Looking at the entries, say how many lines contain the string "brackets". Offer nothing besides the number.

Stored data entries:
>>

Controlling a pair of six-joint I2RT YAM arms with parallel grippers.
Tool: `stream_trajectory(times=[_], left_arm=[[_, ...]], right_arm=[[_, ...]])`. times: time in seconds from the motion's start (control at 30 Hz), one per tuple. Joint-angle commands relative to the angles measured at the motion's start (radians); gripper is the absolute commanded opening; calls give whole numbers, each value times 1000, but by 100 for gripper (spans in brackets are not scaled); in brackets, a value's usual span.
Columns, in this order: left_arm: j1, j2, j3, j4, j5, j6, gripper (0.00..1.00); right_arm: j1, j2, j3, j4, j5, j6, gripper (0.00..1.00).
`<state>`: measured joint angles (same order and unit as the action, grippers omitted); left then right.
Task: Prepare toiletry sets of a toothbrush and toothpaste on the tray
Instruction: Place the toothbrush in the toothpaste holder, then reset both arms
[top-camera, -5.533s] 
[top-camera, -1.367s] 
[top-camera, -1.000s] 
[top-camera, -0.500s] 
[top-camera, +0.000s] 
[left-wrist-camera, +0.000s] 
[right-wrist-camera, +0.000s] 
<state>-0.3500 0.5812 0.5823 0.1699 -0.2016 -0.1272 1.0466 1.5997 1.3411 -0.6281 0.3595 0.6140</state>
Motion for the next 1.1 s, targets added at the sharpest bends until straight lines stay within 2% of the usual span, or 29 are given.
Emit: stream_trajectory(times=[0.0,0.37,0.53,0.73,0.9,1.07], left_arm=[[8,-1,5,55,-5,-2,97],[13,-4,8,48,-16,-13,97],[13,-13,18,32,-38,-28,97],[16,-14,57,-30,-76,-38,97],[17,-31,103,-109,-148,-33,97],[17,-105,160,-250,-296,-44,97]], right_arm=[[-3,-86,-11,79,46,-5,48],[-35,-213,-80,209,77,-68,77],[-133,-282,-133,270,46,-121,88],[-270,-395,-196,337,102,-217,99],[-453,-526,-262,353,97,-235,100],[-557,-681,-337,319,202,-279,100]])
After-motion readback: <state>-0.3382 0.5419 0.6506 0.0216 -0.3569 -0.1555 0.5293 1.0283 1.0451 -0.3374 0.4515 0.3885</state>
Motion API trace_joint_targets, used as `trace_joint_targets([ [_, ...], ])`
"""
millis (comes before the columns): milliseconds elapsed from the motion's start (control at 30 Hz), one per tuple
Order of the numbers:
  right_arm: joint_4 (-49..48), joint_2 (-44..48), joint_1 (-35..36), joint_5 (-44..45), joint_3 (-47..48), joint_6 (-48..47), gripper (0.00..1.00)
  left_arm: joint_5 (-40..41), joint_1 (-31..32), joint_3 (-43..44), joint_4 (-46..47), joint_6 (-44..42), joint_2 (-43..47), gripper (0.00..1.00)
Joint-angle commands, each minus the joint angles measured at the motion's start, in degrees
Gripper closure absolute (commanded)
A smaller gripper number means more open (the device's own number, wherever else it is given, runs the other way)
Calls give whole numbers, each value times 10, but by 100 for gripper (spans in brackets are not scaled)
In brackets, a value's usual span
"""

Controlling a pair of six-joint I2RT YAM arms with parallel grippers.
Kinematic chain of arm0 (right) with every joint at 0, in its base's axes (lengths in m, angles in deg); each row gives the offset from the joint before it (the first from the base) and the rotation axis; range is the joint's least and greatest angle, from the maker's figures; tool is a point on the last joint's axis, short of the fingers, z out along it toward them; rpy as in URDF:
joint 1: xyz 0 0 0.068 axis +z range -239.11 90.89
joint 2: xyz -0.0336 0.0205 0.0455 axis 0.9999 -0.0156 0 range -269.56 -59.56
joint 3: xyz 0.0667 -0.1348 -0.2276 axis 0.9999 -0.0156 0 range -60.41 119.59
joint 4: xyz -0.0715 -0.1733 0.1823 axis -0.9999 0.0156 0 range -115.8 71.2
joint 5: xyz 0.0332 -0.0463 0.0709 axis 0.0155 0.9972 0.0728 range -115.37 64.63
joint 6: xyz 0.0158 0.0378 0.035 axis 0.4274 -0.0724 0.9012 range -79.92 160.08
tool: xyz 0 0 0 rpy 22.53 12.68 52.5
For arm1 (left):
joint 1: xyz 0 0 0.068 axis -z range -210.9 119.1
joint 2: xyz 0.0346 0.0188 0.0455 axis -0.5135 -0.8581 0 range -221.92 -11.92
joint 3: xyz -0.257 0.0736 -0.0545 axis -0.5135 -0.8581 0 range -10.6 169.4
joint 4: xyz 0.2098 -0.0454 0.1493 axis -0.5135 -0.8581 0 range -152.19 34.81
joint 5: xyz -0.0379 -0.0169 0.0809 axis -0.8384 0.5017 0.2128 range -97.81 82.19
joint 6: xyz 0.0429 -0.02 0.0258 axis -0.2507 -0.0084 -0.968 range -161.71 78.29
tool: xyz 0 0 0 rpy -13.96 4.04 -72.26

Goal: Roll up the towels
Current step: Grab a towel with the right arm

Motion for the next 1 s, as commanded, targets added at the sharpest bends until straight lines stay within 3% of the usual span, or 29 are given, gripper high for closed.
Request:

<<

SOLUTION: 3